We're ever so impressed with ourselves as a species. We think that we are patently unique and unlike all other animal life forms. Yet we seem, by some estimations, to be inexorably headed towards executing precisely the same kind of population collapse that is the signature of any species that has overcome key controls on its numbers.
We have conquered all of our large natural predators. We are well into the process of conquering all of our small natural predators: the likes of fungal, bacterial, and viral diseases. We have unprecedented power to exploit the resources of our environment and convert other life on Earth into products for our consumption. The dominant economic system of capitalism dictates that we not hold back in harnessing this power in the pursuit of perpetual economic growth.
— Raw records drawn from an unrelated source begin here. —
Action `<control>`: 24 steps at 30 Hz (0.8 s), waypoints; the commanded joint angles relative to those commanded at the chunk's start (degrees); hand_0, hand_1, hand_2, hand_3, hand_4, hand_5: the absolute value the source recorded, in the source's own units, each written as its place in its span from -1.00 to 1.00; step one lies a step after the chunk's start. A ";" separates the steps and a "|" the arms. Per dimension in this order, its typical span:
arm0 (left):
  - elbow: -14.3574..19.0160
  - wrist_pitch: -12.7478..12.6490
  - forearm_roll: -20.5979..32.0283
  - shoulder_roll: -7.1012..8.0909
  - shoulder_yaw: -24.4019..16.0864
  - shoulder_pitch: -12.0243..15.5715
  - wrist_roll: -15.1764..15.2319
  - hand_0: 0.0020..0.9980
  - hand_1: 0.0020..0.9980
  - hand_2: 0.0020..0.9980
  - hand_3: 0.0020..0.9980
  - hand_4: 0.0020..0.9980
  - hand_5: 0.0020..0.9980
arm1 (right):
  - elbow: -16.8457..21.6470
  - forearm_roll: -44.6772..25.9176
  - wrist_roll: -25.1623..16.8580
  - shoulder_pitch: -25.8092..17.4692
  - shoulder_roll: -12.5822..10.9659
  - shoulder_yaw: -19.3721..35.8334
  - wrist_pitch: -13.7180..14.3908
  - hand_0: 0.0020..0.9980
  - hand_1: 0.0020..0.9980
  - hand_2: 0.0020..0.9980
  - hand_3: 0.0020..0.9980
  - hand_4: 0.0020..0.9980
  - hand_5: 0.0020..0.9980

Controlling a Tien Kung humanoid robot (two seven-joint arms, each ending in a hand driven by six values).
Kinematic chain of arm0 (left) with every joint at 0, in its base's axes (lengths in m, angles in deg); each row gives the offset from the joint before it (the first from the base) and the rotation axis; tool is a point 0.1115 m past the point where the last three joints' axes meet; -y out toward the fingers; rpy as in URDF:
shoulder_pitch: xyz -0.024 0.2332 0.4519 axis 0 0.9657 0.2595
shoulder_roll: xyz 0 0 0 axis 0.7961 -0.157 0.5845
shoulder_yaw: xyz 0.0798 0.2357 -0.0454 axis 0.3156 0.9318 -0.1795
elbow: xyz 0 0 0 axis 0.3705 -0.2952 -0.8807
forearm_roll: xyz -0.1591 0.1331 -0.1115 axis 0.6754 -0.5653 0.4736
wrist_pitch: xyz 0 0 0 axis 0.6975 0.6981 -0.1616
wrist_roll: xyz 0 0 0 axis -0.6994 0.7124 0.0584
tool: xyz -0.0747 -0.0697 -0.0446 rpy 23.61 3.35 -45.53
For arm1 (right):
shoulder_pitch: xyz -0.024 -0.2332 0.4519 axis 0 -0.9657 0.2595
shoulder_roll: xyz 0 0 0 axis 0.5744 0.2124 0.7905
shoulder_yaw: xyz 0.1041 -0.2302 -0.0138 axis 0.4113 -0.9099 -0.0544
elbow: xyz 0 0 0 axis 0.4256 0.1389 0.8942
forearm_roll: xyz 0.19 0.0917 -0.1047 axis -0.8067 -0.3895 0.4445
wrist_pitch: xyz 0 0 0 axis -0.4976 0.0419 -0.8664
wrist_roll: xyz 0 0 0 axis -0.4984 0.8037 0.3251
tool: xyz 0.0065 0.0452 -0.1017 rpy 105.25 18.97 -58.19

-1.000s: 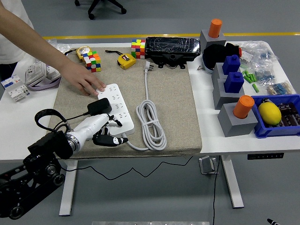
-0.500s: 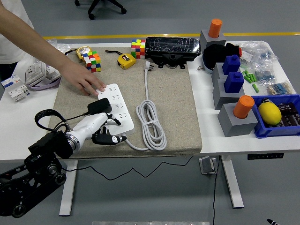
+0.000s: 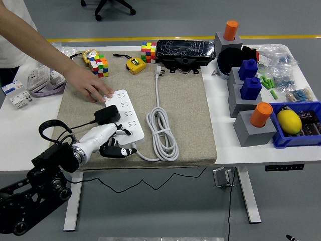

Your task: Put the plug near the board,insert it into the board,press the button,pull the plug out

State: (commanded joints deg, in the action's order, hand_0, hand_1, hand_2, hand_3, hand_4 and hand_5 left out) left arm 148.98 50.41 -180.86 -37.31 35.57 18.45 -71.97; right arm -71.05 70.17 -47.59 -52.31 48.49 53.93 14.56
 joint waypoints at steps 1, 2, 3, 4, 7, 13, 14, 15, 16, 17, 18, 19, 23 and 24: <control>-0.11 -1.68 1.26 -0.04 -0.25 -0.03 1.62 -0.71 -0.81 -0.61 0.31 0.76 0.05 | 0.00 0.00 0.01 0.00 -0.01 -0.02 -0.01 0.31 0.30 0.32 0.15 0.99 0.13; -0.53 -3.70 2.89 -0.11 -0.53 -0.20 3.54 -0.71 -0.81 -0.61 0.31 0.76 0.05 | -0.03 -0.05 0.01 0.01 0.02 0.00 -0.01 0.31 0.30 0.32 0.15 0.99 0.13; -1.03 -5.43 3.99 -0.17 -0.76 -0.39 5.09 -0.71 -0.81 -0.61 0.31 0.76 0.05 | -0.05 -0.09 0.01 0.02 0.04 0.00 -0.01 0.31 0.30 0.32 0.15 0.99 0.13; -1.59 -7.04 4.36 -0.23 -0.96 -0.59 6.43 -0.71 -0.81 -0.61 0.31 0.76 0.05 | -0.04 -0.11 0.01 0.03 0.05 0.00 -0.03 0.31 0.30 0.32 0.15 0.99 0.13; -3.68 -10.86 4.55 -0.39 -1.65 -1.41 8.92 -0.46 -0.58 -0.37 0.23 0.74 -0.03 | -0.05 -0.16 0.01 0.08 0.04 0.02 -0.03 0.31 0.30 0.32 0.14 0.99 0.12; -7.56 -12.92 -1.46 -1.39 -3.51 -2.96 9.05 -0.12 0.03 0.04 0.21 0.76 -0.12 | -0.05 -0.25 0.00 0.11 0.00 -0.06 -0.02 0.31 0.31 0.32 0.14 0.99 0.12; -8.27 -12.88 -2.57 -1.58 -3.80 -3.25 8.83 -0.12 0.03 0.04 0.21 0.76 -0.12 | -0.05 -0.28 0.01 0.11 0.02 -0.08 -0.03 0.31 0.31 0.32 0.14 0.99 0.12; -8.88 -12.66 -3.52 -1.75 -4.06 -3.51 8.49 -0.12 0.03 0.04 0.21 0.76 -0.12 | -0.06 -0.27 0.01 0.13 0.03 -0.10 -0.03 0.31 0.31 0.32 0.14 0.99 0.12; -9.63 -12.38 -4.46 -1.91 -4.32 -3.84 8.07 -0.12 0.03 0.04 0.21 0.76 -0.12 | -0.04 -0.29 0.01 0.13 0.03 -0.11 -0.04 0.31 0.31 0.32 0.14 0.99 0.12; -10.59 -12.06 -5.26 -2.11 -4.55 -4.23 7.64 -0.12 0.03 0.04 0.21 0.76 -0.12 | -0.02 -0.33 0.01 0.14 0.02 -0.15 -0.04 0.31 0.31 0.32 0.14 0.99 0.12; -11.39 -11.78 -5.87 -2.26 -4.69 -4.53 7.28 0.34 0.35 0.29 0.24 0.80 -0.17 | -0.02 -0.34 0.01 0.16 0.01 -0.17 -0.04 0.31 0.31 0.32 0.14 0.99 0.12; -12.05 -11.58 -6.29 -2.37 -4.79 -4.77 7.03 0.34 0.35 0.29 0.24 0.80 -0.17 | -0.02 -0.34 0.01 0.16 0.01 -0.17 -0.03 0.31 0.31 0.32 0.14 0.99 0.12; -14.04 -10.50 -6.61 -2.54 -4.90 -5.58 6.22 0.34 0.35 0.29 0.24 0.80 -0.17 | -0.02 -0.35 0.02 0.22 -0.08 -0.21 -0.04 0.31 0.31 0.32 0.14 0.99 0.12; -14.33 -10.16 -6.66 -2.55 -4.85 -5.71 5.99 0.38 0.38 0.31 0.26 0.80 -0.15 | -0.02 -0.35 0.02 0.23 -0.08 -0.17 -0.04 0.31 0.31 0.32 0.15 0.99 0.12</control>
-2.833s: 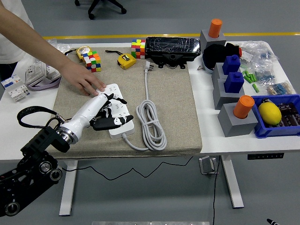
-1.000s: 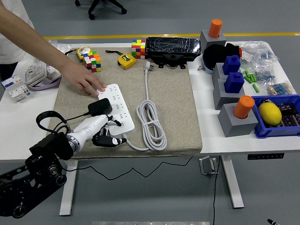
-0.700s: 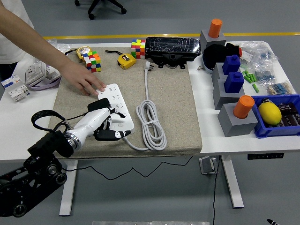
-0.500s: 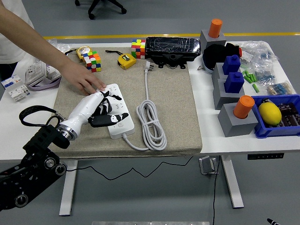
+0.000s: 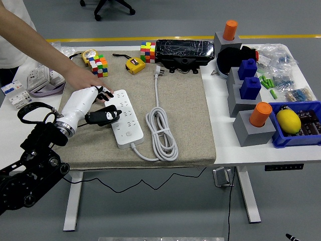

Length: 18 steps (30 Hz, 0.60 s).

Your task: Put the plug near the board,insert it into the board,press the button,pull the plug out

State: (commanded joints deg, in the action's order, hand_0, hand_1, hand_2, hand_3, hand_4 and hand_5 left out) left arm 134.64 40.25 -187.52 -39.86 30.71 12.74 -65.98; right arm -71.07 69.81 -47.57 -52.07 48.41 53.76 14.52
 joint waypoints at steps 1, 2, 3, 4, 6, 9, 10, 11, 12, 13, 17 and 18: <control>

Is capitalism merely a more circuitous and nuanced macro level expression of the same primal animal trait that leads species to their population peak and the threshold of a mass die off? It takes a certain kind of arrogance to assume that humans are so distinctly different to other animal life forms that we would assume that we are exempt from the same kinds of macro patterns that operate in the larger biosystem.
Nowhere is this faithful adherence to fundamental patterns of macro behavior more evident than our stubborn unwillingness, as a species, to recognize and respond appropriately to the impending decline of oil - arguably the single most important engine driving our relatively recent runaway success as a species.
We seem destined, as if by some innate feature of the behavior of species, to sail on obvliviously into the calamity of peak oil production and the attendant blowback from industrialization that is Global Warming.